Edit fpgaboards/baseboard4/perilist and replace all of the peripherals with your new peripheral name. The promise of the Peripherals Control project is "any peripheral in any slot", which implies that no peripheral is allowed more than its fair share of FPGA fabric. That is why you should fill perilist with your new peripheral. Rebuild pccore.bin with a ''make'' and again copy pccore.bin to /usr/local/lib.
Next is the myperi Linux shared object driver. Move to the pcdaemon/fpga-drivers directory and copy the gpio4 directory to myperi.
cd pcdaemon
cp -r fpga-drivers/gpio4 fpga-drivers/myperi
Change the name of the driver file and change the target name in the Makefile.
mv fpga-drivers/myperi/gpio4.c fpga-drivers/myperi/myperi.c
vi fpga-drivers/myperi/Makefile
While not strictly required, this is a good time to edit myperi.c and change the name of the peripheral. The line with the peripheral name should now look something like:
pslot->name = "myperi";
Edit the Makefile in fpga-drivers to add entries for make, install, clean, and remove.
vi fpga-drivers/Makefile
The peripherals IDs must be kept in synch between the Verilog code and the daemon code. This is currently a manual process so copy the drivlist.h file you edited in the pccore steps above to the pcdaemon/include directory.

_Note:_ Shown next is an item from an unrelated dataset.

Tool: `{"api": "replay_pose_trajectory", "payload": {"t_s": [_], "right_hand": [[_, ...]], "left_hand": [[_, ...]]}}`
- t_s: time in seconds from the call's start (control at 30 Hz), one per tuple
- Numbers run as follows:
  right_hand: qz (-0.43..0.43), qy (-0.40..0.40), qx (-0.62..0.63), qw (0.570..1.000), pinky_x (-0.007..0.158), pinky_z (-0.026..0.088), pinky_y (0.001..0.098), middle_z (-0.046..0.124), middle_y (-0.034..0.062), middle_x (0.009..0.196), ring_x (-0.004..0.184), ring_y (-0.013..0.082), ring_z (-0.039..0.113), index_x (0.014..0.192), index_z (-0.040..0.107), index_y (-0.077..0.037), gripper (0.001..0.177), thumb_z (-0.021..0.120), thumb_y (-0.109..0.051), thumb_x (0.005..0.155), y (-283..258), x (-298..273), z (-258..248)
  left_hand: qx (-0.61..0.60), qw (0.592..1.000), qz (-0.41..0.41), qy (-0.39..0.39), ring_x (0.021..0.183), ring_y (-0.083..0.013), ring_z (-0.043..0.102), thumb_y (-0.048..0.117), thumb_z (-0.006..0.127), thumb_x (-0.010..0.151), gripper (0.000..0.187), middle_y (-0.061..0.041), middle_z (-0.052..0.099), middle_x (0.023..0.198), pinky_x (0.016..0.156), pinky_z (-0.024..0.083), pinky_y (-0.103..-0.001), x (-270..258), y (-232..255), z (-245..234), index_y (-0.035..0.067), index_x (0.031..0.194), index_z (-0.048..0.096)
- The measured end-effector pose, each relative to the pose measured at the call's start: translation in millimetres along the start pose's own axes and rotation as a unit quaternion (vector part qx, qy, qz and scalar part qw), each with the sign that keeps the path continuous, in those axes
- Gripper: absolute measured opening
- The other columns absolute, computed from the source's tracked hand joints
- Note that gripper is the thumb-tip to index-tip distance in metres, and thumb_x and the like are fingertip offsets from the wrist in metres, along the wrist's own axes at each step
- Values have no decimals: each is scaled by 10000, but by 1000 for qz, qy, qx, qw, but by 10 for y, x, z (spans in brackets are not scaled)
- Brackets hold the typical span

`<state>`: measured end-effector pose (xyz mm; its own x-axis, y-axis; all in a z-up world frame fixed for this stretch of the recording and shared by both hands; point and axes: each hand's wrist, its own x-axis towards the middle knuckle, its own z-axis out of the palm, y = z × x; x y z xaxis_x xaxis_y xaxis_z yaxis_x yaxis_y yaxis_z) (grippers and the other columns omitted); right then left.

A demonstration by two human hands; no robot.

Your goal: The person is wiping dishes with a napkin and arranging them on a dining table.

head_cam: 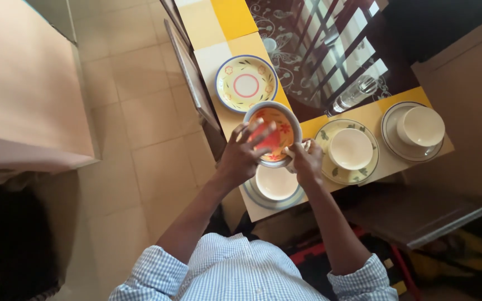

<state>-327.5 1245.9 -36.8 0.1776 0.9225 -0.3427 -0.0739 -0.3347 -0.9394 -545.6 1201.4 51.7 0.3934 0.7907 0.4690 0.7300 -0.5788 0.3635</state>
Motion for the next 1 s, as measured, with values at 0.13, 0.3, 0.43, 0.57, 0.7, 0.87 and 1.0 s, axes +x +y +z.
{"api": "replay_pose_trajectory", "payload": {"t_s": [0.13, 0.3, 0.43, 0.57, 0.7, 0.87, 1.0], "right_hand": [[-22, 59, -55, 996, 622, 588, 301, 693, 130, 885, 721, 183, 696, 1011, 624, 25, 205, 676, -56, 830, -44, 174, 127], [-72, 44, -70, 994, 667, 572, 313, 667, 140, 912, 761, 184, 671, 1040, 588, 36, 213, 668, -49, 863, 122, 595, 129], [-43, 47, -108, 992, 631, 572, 326, 681, 115, 890, 746, 179, 695, 1033, 593, 17, 225, 674, -75, 843, -184, 803, 359], [-85, 34, -201, 975, 679, 583, 312, 739, 101, 877, 770, 156, 710, 1044, 704, 21, 271, 760, -133, 828, -230, 1196, 518], [-112, 12, -305, 946, 670, 579, 337, 776, 111, 822, 739, 155, 744, 1025, 778, -24, 262, 803, -189, 822, -127, 1759, 663], [-110, -13, -399, 910, 638, 557, 373, 731, 166, 754, 676, 211, 739, 974, 777, -37, 181, 753, -189, 880, 5, 2314, 901], [-34, -33, -400, 915, 609, 568, 408, 716, 166, 713, 635, 260, 740, 947, 767, -52, 172, 689, -201, 912, -88, 2480, 1208]], "left_hand": [[-71, 988, -136, 10, 1494, -407, 300, -102, 637, 620, 720, -196, 430, 1614, 1180, 270, -488, 95, -181, 84, 172, 1282, 697], [-494, 782, -373, 67, 1218, -277, 647, -37, 631, 825, 695, -164, 567, 1427, 927, 598, -396, 20, -867, 757, 76, 1477, 418], [-586, 684, -430, 60, 1029, -177, 668, 16, 622, 926, 592, -142, 645, 1222, 846, 608, -302, 158, -1150, 965, 66, 1497, 473], [-510, 746, -413, 118, 962, -138, 683, 15, 650, 952, 459, -99, 718, 1114, 816, 594, -284, 247, -1444, 1302, 2, 1408, 595], [-478, 733, -449, 183, 940, -106, 689, 24, 659, 940, 465, -54, 709, 1159, 796, 609, -267, 297, -1734, 1666, 23, 1398, 582], [-398, 744, -502, 191, 859, -127, 669, 30, 679, 945, 493, -79, 729, 1079, 754, 586, -281, 242, -2006, 2006, 24, 1426, 568], [-377, 756, -477, 242, 833, -122, 678, 21, 667, 954, 449, -81, 743, 1027, 755, 561, -278, 288, -2125, 2110, 4, 1396, 595]]}}
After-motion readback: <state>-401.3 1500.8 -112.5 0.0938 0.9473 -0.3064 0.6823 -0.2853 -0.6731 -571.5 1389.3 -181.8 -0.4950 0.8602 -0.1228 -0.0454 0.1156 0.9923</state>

cp ../pccore/src/drivlist.h include
Build, install, and run pcdaemon as you did earlier. Be sure to kill any running instances of pcdaemon before starting a new instance. Use sudo to run pcdaemon or add yourself to the dialout group.
cd pcdaemon
make
sudo make install
stty -opost < /dev/ttyUSB0
cat /usr/local/lib/pccore.bin > /dev/ttyUSB0
sudo pcdaemon -efdv3 -s /dev/ttyUSB0
dplist
If all has gone well the list of peripherals should now include your new peripheral name. This might a good time to do a backup.
This guide can not give you specific advice about your new peripheral but we can give some tips for its design and coding.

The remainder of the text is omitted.